══ RECORDS FOR PROCESSING

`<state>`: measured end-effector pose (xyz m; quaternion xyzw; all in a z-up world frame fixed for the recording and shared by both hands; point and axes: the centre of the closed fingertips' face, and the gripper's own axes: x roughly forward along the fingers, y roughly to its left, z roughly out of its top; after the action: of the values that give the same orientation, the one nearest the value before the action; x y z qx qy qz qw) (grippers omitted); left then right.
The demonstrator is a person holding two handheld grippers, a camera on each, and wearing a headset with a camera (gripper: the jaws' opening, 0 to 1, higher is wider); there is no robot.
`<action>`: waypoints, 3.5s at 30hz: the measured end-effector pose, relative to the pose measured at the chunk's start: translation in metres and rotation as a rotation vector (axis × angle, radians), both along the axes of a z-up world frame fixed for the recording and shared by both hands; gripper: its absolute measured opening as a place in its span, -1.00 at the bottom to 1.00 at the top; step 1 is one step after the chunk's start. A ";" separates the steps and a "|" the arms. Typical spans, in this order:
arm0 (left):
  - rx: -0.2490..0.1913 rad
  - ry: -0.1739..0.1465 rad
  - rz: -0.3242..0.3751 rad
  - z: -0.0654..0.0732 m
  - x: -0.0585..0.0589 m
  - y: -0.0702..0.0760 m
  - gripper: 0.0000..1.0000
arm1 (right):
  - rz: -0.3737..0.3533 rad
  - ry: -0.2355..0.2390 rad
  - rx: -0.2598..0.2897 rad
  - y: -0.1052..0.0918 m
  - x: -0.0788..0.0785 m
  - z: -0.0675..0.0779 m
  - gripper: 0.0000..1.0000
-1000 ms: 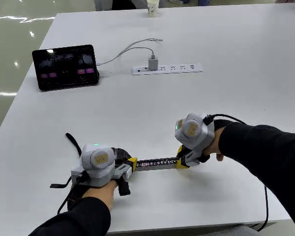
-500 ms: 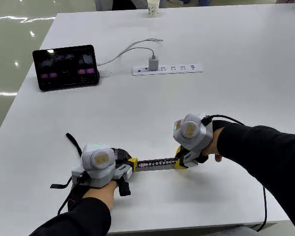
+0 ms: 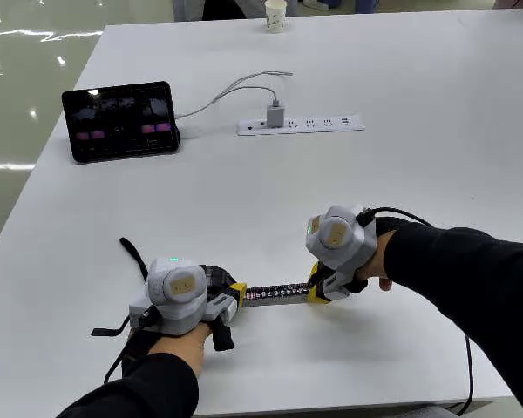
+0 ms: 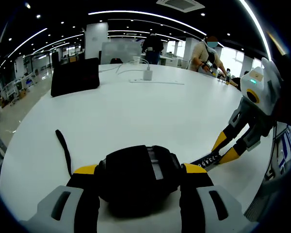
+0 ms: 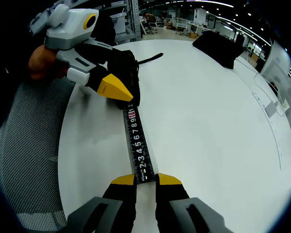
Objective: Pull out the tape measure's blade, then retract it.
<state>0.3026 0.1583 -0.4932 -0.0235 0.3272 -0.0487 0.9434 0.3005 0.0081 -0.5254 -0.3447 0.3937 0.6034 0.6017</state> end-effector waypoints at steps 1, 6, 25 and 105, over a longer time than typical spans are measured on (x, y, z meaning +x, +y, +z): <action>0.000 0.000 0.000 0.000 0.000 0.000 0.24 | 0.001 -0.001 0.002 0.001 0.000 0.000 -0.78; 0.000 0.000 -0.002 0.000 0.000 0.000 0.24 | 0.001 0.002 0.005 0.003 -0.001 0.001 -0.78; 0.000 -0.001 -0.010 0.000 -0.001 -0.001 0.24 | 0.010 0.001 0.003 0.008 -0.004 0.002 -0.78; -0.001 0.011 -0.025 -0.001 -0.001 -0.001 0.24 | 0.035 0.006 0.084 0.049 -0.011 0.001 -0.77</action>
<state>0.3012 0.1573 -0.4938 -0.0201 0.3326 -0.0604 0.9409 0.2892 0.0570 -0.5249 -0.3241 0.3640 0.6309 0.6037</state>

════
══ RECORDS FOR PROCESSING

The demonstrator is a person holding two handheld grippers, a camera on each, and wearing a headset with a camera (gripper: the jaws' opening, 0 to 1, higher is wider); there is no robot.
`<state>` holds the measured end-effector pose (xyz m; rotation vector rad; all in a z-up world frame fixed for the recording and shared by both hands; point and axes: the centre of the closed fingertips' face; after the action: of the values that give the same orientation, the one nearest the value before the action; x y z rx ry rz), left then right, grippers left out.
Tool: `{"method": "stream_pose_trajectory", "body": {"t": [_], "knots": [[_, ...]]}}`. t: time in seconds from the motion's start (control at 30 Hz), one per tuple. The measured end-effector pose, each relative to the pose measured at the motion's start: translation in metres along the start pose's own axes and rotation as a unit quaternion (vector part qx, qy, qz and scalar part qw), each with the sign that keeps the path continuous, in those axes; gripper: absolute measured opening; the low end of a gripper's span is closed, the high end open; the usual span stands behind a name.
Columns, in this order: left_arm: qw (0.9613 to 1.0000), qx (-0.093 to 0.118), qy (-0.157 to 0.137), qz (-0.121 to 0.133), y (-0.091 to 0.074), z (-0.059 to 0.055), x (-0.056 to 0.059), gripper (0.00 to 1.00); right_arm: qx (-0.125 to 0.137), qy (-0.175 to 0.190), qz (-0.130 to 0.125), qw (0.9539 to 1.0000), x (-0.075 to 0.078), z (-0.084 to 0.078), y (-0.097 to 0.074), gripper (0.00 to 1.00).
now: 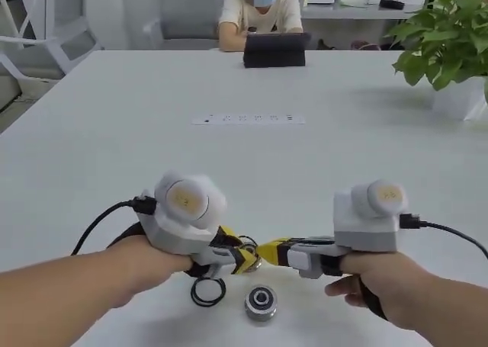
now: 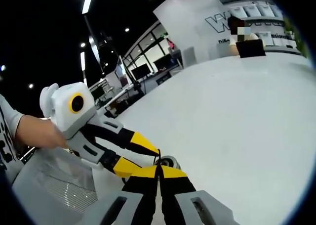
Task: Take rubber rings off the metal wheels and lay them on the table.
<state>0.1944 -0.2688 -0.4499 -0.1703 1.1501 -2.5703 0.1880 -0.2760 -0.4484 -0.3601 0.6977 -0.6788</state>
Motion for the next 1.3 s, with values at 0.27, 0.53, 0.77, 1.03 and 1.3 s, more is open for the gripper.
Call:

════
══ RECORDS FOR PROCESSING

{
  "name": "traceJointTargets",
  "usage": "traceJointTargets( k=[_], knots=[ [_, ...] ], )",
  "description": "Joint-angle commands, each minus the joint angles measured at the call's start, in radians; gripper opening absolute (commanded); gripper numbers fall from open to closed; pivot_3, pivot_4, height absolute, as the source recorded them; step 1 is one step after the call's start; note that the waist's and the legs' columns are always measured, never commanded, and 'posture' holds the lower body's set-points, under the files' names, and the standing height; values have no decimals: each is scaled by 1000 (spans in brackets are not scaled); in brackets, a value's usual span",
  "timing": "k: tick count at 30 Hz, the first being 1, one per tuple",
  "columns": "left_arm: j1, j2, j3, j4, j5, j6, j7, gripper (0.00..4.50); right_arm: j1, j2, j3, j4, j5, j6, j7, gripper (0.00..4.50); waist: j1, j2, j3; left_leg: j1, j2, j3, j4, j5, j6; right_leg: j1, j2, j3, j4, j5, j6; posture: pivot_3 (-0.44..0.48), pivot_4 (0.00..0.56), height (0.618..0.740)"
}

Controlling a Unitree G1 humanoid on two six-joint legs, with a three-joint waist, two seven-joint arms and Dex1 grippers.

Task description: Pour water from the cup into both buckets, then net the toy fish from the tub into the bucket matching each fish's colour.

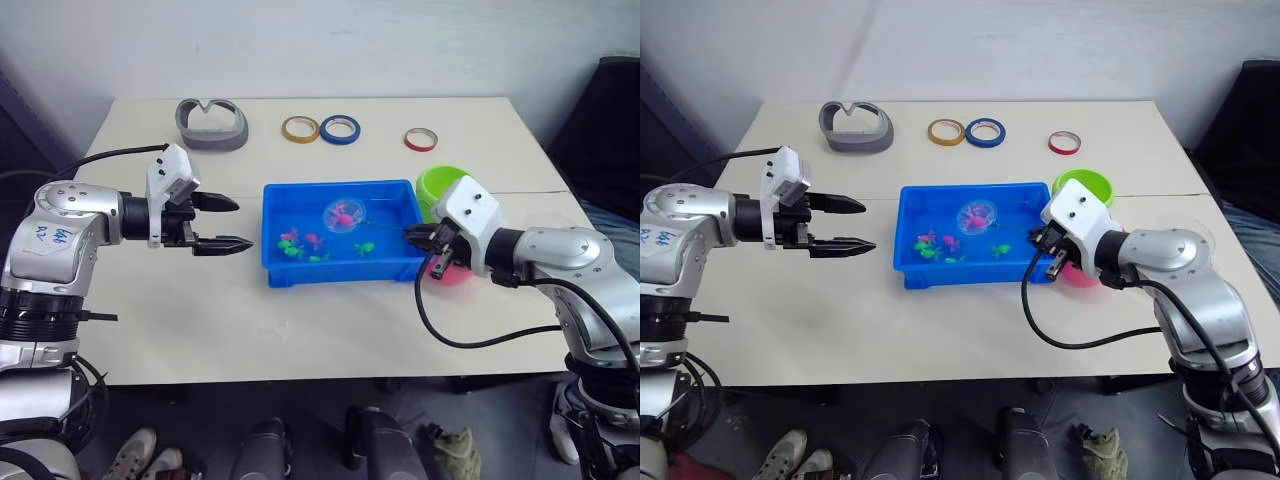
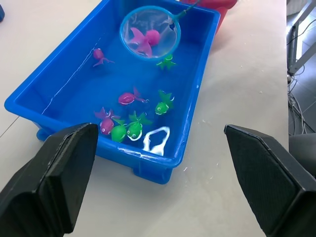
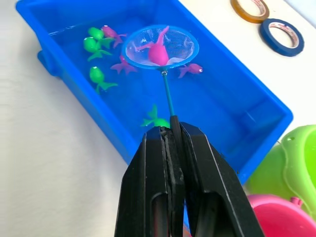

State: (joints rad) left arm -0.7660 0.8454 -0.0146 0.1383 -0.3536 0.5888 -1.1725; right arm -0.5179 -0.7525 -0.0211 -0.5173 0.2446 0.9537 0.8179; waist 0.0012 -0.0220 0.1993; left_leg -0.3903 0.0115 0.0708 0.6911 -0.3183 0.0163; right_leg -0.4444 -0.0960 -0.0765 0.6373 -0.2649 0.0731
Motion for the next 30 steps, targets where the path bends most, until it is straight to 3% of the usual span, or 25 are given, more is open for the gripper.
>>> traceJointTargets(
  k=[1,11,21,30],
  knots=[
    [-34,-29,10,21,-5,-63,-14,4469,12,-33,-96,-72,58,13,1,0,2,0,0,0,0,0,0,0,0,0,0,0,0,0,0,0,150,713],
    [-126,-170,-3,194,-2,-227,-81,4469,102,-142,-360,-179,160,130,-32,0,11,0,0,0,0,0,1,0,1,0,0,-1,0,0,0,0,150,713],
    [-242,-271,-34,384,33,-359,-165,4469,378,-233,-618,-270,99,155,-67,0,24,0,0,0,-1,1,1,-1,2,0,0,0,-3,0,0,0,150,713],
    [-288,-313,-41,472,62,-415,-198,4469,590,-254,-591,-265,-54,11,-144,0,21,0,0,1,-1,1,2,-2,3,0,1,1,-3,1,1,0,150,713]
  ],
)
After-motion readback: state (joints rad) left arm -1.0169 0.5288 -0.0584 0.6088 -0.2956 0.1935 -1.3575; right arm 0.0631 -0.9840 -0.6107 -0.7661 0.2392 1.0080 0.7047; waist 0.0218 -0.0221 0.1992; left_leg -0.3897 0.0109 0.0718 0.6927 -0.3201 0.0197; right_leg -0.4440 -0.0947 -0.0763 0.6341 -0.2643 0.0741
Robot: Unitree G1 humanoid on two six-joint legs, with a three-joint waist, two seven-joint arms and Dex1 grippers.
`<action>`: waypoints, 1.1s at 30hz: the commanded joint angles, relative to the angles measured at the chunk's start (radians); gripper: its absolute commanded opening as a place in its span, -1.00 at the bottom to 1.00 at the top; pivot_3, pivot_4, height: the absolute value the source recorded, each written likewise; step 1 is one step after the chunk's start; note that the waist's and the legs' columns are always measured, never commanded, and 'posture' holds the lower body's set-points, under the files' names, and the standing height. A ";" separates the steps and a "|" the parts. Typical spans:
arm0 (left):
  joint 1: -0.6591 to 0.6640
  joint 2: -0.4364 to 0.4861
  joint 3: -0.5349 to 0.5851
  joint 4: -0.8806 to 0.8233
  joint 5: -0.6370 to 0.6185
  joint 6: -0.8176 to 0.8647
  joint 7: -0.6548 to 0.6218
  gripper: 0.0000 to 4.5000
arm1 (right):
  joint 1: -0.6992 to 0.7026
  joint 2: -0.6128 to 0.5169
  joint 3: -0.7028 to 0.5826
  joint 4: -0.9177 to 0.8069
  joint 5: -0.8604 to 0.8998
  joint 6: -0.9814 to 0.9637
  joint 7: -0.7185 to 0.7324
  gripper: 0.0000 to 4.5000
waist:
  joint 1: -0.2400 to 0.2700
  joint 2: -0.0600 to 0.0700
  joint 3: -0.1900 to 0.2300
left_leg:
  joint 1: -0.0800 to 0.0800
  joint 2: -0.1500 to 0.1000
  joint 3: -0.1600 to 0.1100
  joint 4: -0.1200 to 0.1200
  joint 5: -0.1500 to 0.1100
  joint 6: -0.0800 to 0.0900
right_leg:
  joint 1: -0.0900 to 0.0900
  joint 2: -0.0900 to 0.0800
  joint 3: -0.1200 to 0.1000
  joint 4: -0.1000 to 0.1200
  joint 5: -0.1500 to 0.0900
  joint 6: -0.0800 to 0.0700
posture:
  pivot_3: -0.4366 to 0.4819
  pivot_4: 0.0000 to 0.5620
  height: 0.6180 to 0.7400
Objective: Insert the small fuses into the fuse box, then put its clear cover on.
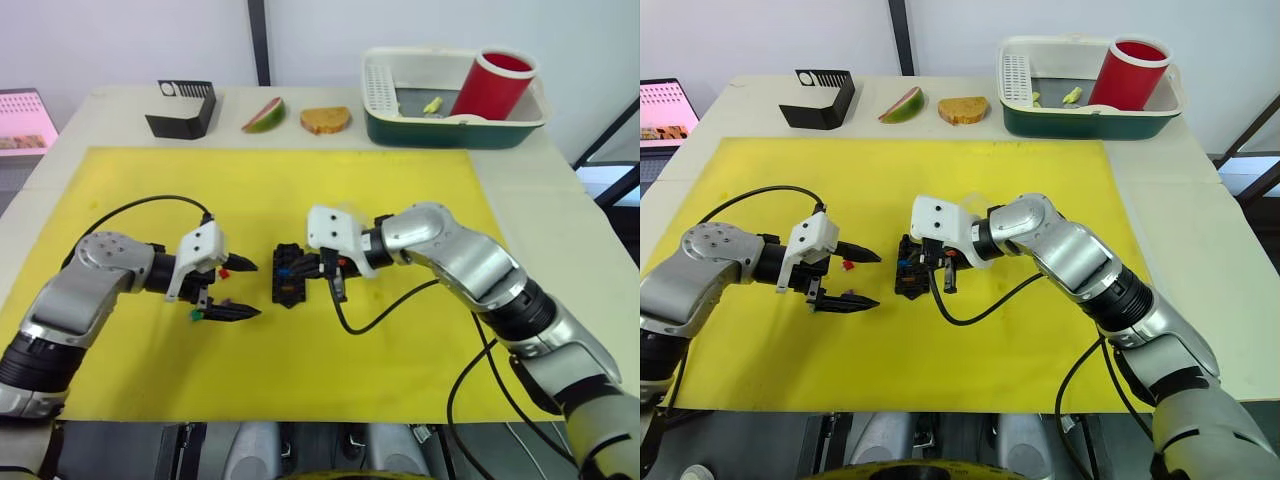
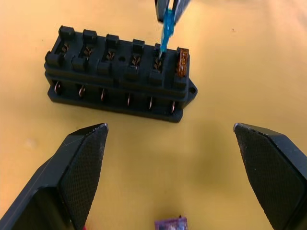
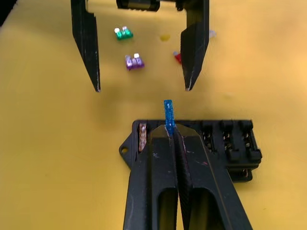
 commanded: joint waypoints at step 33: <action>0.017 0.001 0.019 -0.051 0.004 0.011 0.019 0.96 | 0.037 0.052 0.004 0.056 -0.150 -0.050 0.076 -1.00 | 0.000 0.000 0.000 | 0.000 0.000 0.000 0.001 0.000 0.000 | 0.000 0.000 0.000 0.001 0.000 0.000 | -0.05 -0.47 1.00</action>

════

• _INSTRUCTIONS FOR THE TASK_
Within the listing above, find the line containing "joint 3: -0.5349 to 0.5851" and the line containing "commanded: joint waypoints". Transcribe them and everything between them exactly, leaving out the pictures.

• _OUTPUT FOR THIS TASK_
  joint 3: -0.5349 to 0.5851
  joint 4: -0.8806 to 0.8233
  joint 5: -0.6370 to 0.6185
  joint 6: -0.8176 to 0.8647
  joint 7: -0.6548 to 0.6218
  gripper: 0.0000 to 4.5000
arm1 (right):
  joint 1: -0.6992 to 0.7026
  joint 2: -0.6128 to 0.5169
  joint 3: -0.7028 to 0.5826
  joint 4: -0.9177 to 0.8069
  joint 5: -0.8604 to 0.8998
  joint 6: -0.9814 to 0.9637
  joint 7: -0.7185 to 0.7324
  gripper: 0.0000 to 4.5000
waist:
  joint 1: -0.2400 to 0.2700
  joint 2: -0.0600 to 0.0700
  joint 3: -0.1900 to 0.2300
left_leg:
  joint 1: -0.0800 to 0.0800
  joint 2: -0.1500 to 0.1000
  joint 3: -0.1600 to 0.1100
  joint 4: -0.1200 to 0.1200
  joint 5: -0.1500 to 0.1100
  joint 6: -0.0800 to 0.0900
right_leg:
  joint 1: -0.0900 to 0.0900
  joint 2: -0.0900 to 0.0800
  joint 3: -0.1200 to 0.1000
  joint 4: -0.1000 to 0.1200
  joint 5: -0.1500 to 0.0900
  joint 6: -0.0800 to 0.0700
posture:
  pivot_3: -0.4366 to 0.4819
  pivot_4: 0.0000 to 0.5620
  height: 0.6180 to 0.7400
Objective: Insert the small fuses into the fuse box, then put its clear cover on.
 commanded: joint waypoints at step 33: <action>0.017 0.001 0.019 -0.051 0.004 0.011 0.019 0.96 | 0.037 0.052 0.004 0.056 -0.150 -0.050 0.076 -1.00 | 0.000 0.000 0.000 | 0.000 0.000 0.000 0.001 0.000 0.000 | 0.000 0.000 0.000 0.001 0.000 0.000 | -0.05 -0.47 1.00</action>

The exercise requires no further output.